Whether Democratic candidates campaigned with Obama or shunned him, they found him unavoidably on the ballot with them. In the national exit poll, 87 percent of voters who approved of Obama supported Democratic House candidates, while 83 percent who disapproved backed Republicans. In five Senate-race states with exit polls, Obama's approval rating exceeded his national average of 44 percent; Democrats won four of them. His approval rating was 44 percent or less in states where 17 other Senate races were run (South Carolina held two). If current results hold, Republicans will win all of those races except the ones in New Hampshire and Virginia. That pattern signals that if Democrats can't make a stronger case for Obama's record in 2016, disenchantment with him could sink the party again.

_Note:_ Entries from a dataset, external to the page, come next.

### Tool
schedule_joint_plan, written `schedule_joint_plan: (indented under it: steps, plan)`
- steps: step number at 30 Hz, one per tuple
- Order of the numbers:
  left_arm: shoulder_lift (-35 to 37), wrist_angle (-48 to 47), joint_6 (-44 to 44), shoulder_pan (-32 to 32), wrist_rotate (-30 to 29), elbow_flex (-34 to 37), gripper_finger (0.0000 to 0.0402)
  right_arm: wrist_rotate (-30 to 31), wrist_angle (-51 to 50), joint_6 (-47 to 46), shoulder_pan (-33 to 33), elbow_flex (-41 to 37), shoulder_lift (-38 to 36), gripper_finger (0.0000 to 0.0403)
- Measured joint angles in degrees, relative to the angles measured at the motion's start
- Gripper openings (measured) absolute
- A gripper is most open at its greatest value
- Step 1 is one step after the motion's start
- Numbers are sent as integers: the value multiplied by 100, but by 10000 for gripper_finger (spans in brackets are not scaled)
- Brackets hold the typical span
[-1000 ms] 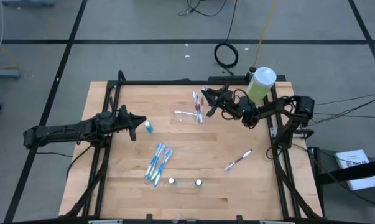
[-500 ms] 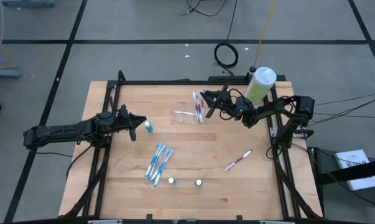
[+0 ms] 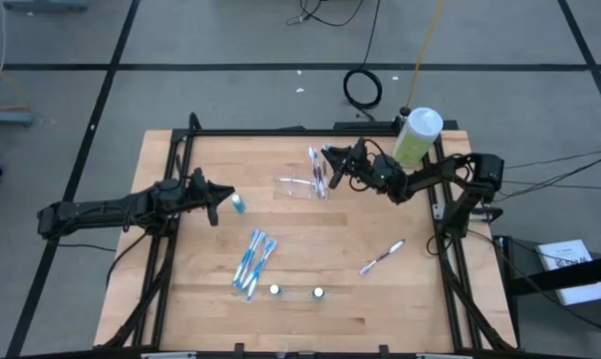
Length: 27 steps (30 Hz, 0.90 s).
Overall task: Pick & Place toothbrushing station
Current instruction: Put the violet toothbrush into the transparent organizer
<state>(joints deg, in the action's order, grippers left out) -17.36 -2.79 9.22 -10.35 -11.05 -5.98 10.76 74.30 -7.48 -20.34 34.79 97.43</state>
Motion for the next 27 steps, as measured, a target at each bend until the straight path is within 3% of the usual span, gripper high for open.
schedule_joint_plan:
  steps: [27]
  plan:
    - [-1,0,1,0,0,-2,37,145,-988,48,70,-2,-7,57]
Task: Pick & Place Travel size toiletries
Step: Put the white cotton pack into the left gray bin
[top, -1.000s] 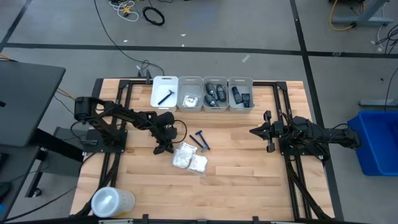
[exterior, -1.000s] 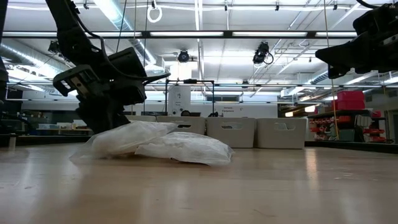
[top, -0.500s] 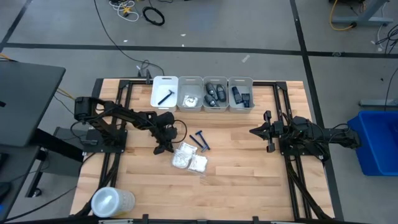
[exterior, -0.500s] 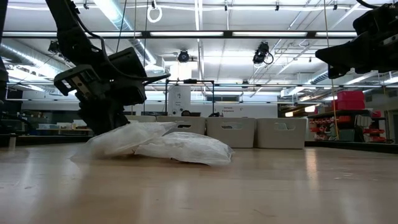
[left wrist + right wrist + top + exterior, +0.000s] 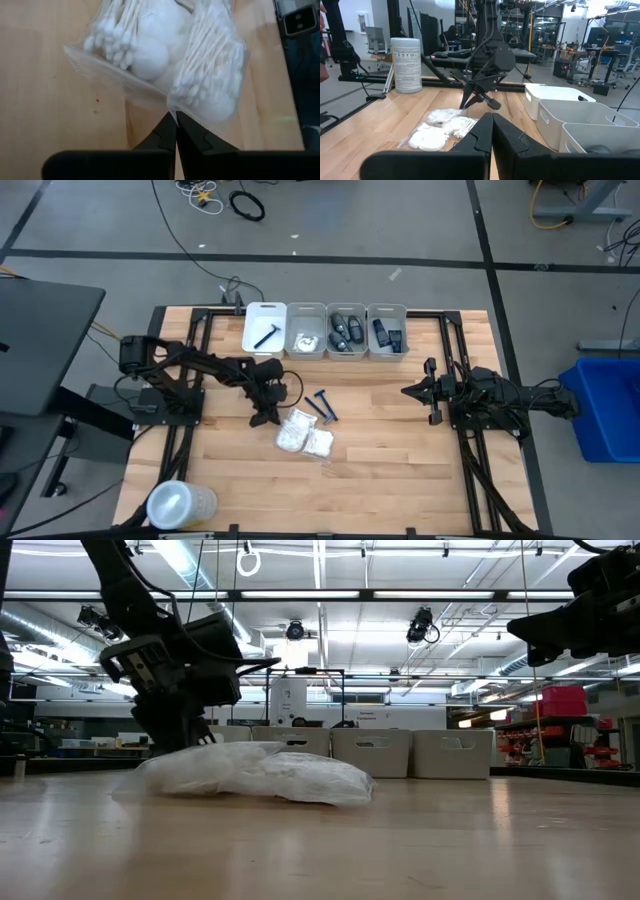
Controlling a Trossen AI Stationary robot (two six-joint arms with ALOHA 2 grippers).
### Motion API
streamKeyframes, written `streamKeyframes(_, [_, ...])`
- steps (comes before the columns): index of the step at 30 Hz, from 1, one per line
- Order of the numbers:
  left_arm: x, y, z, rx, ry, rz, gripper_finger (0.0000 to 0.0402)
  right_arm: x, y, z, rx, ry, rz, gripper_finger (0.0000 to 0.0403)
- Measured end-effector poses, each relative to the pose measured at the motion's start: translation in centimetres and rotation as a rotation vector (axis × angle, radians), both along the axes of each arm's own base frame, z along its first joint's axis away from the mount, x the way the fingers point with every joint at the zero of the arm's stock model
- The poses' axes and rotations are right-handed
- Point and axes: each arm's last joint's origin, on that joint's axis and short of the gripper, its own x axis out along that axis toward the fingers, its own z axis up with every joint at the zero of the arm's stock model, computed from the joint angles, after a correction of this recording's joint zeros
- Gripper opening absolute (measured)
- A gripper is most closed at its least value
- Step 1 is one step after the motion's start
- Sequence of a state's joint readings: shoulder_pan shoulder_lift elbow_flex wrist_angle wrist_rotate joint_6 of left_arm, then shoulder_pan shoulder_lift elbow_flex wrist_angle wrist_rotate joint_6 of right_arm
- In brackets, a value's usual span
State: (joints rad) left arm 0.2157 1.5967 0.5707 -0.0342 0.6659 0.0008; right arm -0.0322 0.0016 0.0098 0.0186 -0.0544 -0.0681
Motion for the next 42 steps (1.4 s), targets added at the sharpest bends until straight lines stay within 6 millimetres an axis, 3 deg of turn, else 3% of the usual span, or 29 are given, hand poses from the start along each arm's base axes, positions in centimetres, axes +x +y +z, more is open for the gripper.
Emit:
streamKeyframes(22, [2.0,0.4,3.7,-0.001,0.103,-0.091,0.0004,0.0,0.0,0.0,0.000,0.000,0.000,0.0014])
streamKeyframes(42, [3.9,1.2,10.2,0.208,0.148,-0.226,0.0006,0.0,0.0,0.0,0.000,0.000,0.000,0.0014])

Another powerful lesson is that even with the best technology, Democrats remain dangerously dependent on a boom-and-bust coalition of young people and minorities, whose turnout is much lower in midterms than in presidential elections. Despite overheated predictions, Democrats performed almost exactly as well with millennial voters (including whites) and most minorities as they did in 2010 (although their performance did decline among Asians). But the share of the vote cast by those under 30 was 6 percentage points less in 2014 than in 2012; the minority share dropped 3 points. On both fronts, the pattern exactly followed the sharp falloff from 2008 to 2010, despite this year's huge Democratic investment in turnout.

That suggests Democrats cannot compete for Congress without more support from middle-class and older whites. In the national House exit poll, Republicans carried exactly three-fifths of whites, virtually unchanged from 2012 and 2010. That advantage was remarkably consistent. The only Democrat in a top-tier Senate race who carried a majority of whites was New Hampshire's Jeanne Shaheen, who won. Continuing their contemporary pattern, whites over 45 and those without college degrees broke especially hard against Democrats.

With their Senate victories in Colorado and Iowa, their strong showing in Virginia, their blue-state gubernatorial breakthroughs, and their competitive performances in several previously Democratic-trending suburbs, Republicans powerfully reasserted their ability to compete nationally. But winning governorships doesn't consistently predict presidential success in a state. And unlike in 2010, the GOP did not capture any new Senate seats from the 18 "blue wall" states underpinning the Democrats' Electoral College advantage. Even if Republicans in 2016 match Tuesday's dominant three-fifths showing among whites, they will almost certainly lose the White House if they can't also narrow the Democrats' traditional presidential-year edge with minorities—who could make up 30 percent of the electorate by then.

This week's results left Democrats facing tougher immediate questions. But each party's core dilemma remains unresolved: Democrats again have shown they cannot win enough whites to consistently hold Congress, while Republicans still have to prove they can attract enough minorities to win the White House.